*** Begin section ***

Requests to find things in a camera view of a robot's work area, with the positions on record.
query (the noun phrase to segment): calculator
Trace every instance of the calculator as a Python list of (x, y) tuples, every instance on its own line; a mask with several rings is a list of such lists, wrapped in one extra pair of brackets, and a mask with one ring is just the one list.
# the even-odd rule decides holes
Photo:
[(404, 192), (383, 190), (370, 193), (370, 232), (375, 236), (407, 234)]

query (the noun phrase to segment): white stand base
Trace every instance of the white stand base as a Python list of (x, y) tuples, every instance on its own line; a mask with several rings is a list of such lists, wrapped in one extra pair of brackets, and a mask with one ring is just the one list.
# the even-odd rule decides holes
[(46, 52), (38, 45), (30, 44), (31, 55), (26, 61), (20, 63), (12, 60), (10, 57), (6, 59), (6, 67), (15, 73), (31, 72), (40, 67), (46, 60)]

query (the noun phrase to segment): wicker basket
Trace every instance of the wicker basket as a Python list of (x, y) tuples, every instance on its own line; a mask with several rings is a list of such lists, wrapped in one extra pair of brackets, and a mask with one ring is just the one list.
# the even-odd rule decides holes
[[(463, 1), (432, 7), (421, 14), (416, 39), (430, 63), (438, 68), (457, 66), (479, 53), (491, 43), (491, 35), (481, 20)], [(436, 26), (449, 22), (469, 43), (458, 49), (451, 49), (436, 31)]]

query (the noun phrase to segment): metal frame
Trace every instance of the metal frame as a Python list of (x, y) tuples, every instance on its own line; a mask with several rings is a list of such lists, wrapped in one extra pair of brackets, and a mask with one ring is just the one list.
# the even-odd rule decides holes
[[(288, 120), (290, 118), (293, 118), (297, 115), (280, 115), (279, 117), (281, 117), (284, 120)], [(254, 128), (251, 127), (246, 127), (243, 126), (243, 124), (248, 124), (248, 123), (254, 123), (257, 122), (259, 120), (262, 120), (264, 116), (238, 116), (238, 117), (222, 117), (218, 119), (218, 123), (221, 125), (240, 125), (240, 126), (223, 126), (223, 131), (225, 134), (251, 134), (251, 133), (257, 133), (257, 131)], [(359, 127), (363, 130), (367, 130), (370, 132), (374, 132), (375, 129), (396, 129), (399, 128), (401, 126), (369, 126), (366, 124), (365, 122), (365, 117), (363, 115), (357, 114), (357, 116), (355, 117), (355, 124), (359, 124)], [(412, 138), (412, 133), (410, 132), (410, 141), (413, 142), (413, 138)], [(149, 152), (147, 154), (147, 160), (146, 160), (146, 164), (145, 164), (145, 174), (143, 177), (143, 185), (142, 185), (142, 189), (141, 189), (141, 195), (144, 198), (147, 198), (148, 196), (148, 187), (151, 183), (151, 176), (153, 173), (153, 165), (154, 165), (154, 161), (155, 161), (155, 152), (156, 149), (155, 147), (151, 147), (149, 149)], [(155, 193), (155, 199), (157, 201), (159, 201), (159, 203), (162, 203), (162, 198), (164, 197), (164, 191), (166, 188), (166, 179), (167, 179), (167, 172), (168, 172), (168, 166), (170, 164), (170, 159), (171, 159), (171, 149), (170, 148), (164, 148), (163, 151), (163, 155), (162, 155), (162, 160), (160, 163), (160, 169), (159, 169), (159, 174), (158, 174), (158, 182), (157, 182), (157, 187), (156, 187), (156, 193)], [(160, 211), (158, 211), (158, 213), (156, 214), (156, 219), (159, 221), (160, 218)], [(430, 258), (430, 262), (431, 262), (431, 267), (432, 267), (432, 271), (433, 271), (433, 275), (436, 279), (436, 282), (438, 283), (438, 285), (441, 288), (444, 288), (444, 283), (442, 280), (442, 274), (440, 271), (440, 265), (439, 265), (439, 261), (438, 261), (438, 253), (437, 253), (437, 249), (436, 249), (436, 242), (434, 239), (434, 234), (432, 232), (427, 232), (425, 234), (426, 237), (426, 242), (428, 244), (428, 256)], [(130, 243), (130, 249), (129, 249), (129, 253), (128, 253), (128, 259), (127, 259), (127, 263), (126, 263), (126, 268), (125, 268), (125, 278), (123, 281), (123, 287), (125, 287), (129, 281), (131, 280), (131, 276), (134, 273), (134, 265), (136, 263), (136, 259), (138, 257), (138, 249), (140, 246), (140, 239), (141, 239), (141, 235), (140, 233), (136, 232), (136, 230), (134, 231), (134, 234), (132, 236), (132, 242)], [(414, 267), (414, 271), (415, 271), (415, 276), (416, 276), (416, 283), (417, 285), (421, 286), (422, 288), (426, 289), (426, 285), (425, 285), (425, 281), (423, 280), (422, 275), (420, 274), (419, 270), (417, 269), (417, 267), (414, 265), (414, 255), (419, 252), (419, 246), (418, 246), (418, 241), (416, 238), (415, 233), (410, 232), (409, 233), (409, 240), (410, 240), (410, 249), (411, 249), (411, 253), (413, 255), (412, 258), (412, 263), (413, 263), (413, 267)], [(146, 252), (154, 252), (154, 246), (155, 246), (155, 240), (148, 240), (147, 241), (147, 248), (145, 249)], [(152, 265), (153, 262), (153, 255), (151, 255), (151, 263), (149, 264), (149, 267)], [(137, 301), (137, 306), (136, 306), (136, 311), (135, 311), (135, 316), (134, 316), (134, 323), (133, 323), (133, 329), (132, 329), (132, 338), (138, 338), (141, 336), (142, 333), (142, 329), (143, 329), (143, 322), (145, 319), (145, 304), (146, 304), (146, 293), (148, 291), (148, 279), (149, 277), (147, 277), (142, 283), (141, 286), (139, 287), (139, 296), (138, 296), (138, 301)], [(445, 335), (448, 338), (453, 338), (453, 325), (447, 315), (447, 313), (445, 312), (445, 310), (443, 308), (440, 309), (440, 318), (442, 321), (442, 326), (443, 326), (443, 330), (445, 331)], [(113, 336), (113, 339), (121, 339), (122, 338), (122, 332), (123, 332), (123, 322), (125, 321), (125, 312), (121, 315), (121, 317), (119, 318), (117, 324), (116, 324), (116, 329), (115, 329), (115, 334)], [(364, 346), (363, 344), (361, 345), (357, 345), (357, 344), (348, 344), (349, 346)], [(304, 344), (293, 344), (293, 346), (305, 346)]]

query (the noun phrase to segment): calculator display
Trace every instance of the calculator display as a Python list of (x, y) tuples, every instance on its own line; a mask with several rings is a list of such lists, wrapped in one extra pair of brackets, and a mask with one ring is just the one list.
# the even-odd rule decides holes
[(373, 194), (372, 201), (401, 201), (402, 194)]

*** End section ***

In full and without deviation, reproduce the entries above.

Requests to find things in a camera view of a robot's work area, with the positions on record.
query (the noun phrase to segment): calculator
Trace every instance of the calculator as a Python list of (x, y) tuples, every instance on its own line; a mask with several rings is a list of such lists, wrapped in one extra pair of brackets, and a mask with one ring is just the one list.
# the even-odd rule decides holes
Photo:
[(404, 192), (383, 190), (370, 193), (370, 232), (375, 236), (407, 234)]

query (the noun phrase to segment): white stand base
Trace every instance of the white stand base as a Python list of (x, y) tuples, every instance on its own line; a mask with several rings is a list of such lists, wrapped in one extra pair of brackets, and a mask with one ring is just the one list.
# the even-odd rule decides holes
[(46, 52), (38, 45), (30, 44), (31, 55), (26, 61), (20, 63), (12, 60), (10, 57), (6, 59), (6, 67), (15, 73), (31, 72), (40, 67), (46, 60)]

query (the noun phrase to segment): wicker basket
Trace every instance of the wicker basket as a Python list of (x, y) tuples, every instance on its own line; a mask with several rings is a list of such lists, wrapped in one extra pair of brackets, and a mask with one ring is just the one list.
# the even-odd rule decides holes
[[(463, 1), (432, 7), (421, 14), (416, 39), (430, 63), (438, 68), (457, 66), (479, 53), (491, 43), (491, 35), (481, 20)], [(436, 26), (449, 22), (469, 43), (458, 49), (451, 49), (436, 31)]]

query (the noun phrase to segment): metal frame
Trace every instance of the metal frame as a Python list of (x, y) tuples, every instance on its own line; a mask with several rings is a list of such lists, wrapped in one extra pair of brackets, and a mask with one ring is just the one list.
# the even-odd rule decides holes
[[(288, 120), (290, 118), (293, 118), (297, 115), (280, 115), (279, 117), (281, 117), (284, 120)], [(254, 128), (251, 127), (246, 127), (243, 126), (243, 124), (248, 124), (248, 123), (254, 123), (257, 122), (259, 120), (262, 120), (264, 116), (238, 116), (238, 117), (222, 117), (218, 119), (218, 123), (221, 125), (240, 125), (240, 126), (223, 126), (223, 131), (225, 134), (251, 134), (251, 133), (257, 133), (257, 131)], [(359, 127), (363, 130), (367, 130), (370, 132), (374, 132), (375, 129), (396, 129), (399, 128), (401, 126), (369, 126), (366, 124), (365, 122), (365, 117), (363, 115), (357, 114), (357, 116), (355, 117), (355, 124), (359, 124)], [(412, 138), (412, 133), (410, 132), (410, 141), (413, 142), (413, 138)], [(149, 152), (147, 154), (147, 160), (146, 160), (146, 164), (145, 164), (145, 174), (143, 177), (143, 185), (142, 185), (142, 189), (141, 189), (141, 195), (144, 198), (147, 198), (148, 196), (148, 187), (151, 183), (151, 176), (153, 173), (153, 165), (154, 165), (154, 161), (155, 161), (155, 152), (156, 149), (155, 147), (151, 147), (149, 149)], [(155, 193), (155, 199), (157, 201), (159, 201), (159, 203), (162, 203), (162, 198), (164, 197), (164, 191), (166, 188), (166, 179), (167, 179), (167, 172), (168, 172), (168, 166), (170, 164), (170, 159), (171, 159), (171, 149), (170, 148), (164, 148), (163, 151), (163, 155), (162, 155), (162, 160), (160, 163), (160, 169), (159, 169), (159, 174), (158, 174), (158, 182), (157, 182), (157, 187), (156, 187), (156, 193)], [(160, 211), (158, 211), (158, 213), (156, 214), (156, 219), (159, 221), (160, 218)], [(430, 258), (430, 262), (431, 262), (431, 267), (432, 267), (432, 271), (433, 271), (433, 275), (436, 279), (436, 282), (438, 283), (438, 285), (441, 288), (444, 288), (444, 283), (442, 280), (442, 274), (440, 271), (440, 265), (439, 265), (439, 261), (438, 261), (438, 253), (437, 253), (437, 249), (436, 249), (436, 242), (434, 239), (434, 234), (432, 232), (427, 232), (425, 234), (426, 237), (426, 242), (428, 244), (428, 256)], [(130, 243), (130, 249), (129, 249), (129, 253), (128, 253), (128, 259), (127, 259), (127, 263), (126, 263), (126, 268), (125, 268), (125, 278), (123, 281), (123, 287), (125, 287), (129, 281), (131, 280), (131, 276), (134, 273), (134, 265), (136, 263), (136, 259), (138, 257), (138, 249), (140, 246), (140, 239), (141, 239), (141, 235), (140, 233), (136, 232), (136, 230), (134, 231), (134, 234), (132, 236), (132, 242)], [(414, 267), (414, 271), (415, 271), (415, 276), (416, 276), (416, 283), (417, 285), (421, 286), (422, 288), (426, 289), (426, 285), (425, 285), (425, 281), (423, 280), (422, 275), (420, 274), (419, 270), (417, 269), (417, 267), (414, 265), (414, 255), (419, 252), (419, 246), (418, 246), (418, 241), (416, 238), (415, 233), (410, 232), (409, 233), (409, 240), (410, 240), (410, 249), (411, 249), (411, 253), (413, 255), (412, 258), (412, 263), (413, 263), (413, 267)], [(146, 252), (154, 252), (154, 246), (155, 246), (155, 240), (148, 240), (147, 241), (147, 248), (145, 249)], [(152, 265), (153, 262), (153, 255), (151, 255), (151, 263), (149, 264), (149, 267)], [(137, 301), (137, 306), (136, 306), (136, 311), (135, 311), (135, 316), (134, 316), (134, 323), (133, 323), (133, 329), (132, 329), (132, 338), (138, 338), (141, 336), (142, 333), (142, 329), (143, 329), (143, 322), (145, 319), (145, 304), (146, 304), (146, 293), (148, 291), (148, 279), (149, 277), (147, 277), (142, 283), (141, 286), (139, 287), (139, 296), (138, 296), (138, 301)], [(445, 335), (448, 338), (453, 338), (453, 325), (447, 315), (447, 313), (445, 312), (445, 310), (443, 308), (440, 309), (440, 318), (442, 321), (442, 326), (443, 326), (443, 330), (445, 331)], [(113, 336), (113, 339), (121, 339), (122, 338), (122, 332), (123, 332), (123, 322), (125, 321), (125, 312), (121, 315), (121, 317), (119, 318), (117, 324), (116, 324), (116, 329), (115, 329), (115, 334)], [(364, 346), (363, 344), (361, 345), (357, 345), (357, 344), (348, 344), (349, 346)], [(304, 344), (293, 344), (293, 346), (305, 346)]]

query (the noun phrase to segment): calculator display
Trace every instance of the calculator display as a Python list of (x, y) tuples, every instance on its own line; a mask with several rings is a list of such lists, wrapped in one extra pair of brackets, and a mask with one ring is just the one list.
# the even-odd rule decides holes
[(373, 194), (372, 201), (401, 201), (402, 194)]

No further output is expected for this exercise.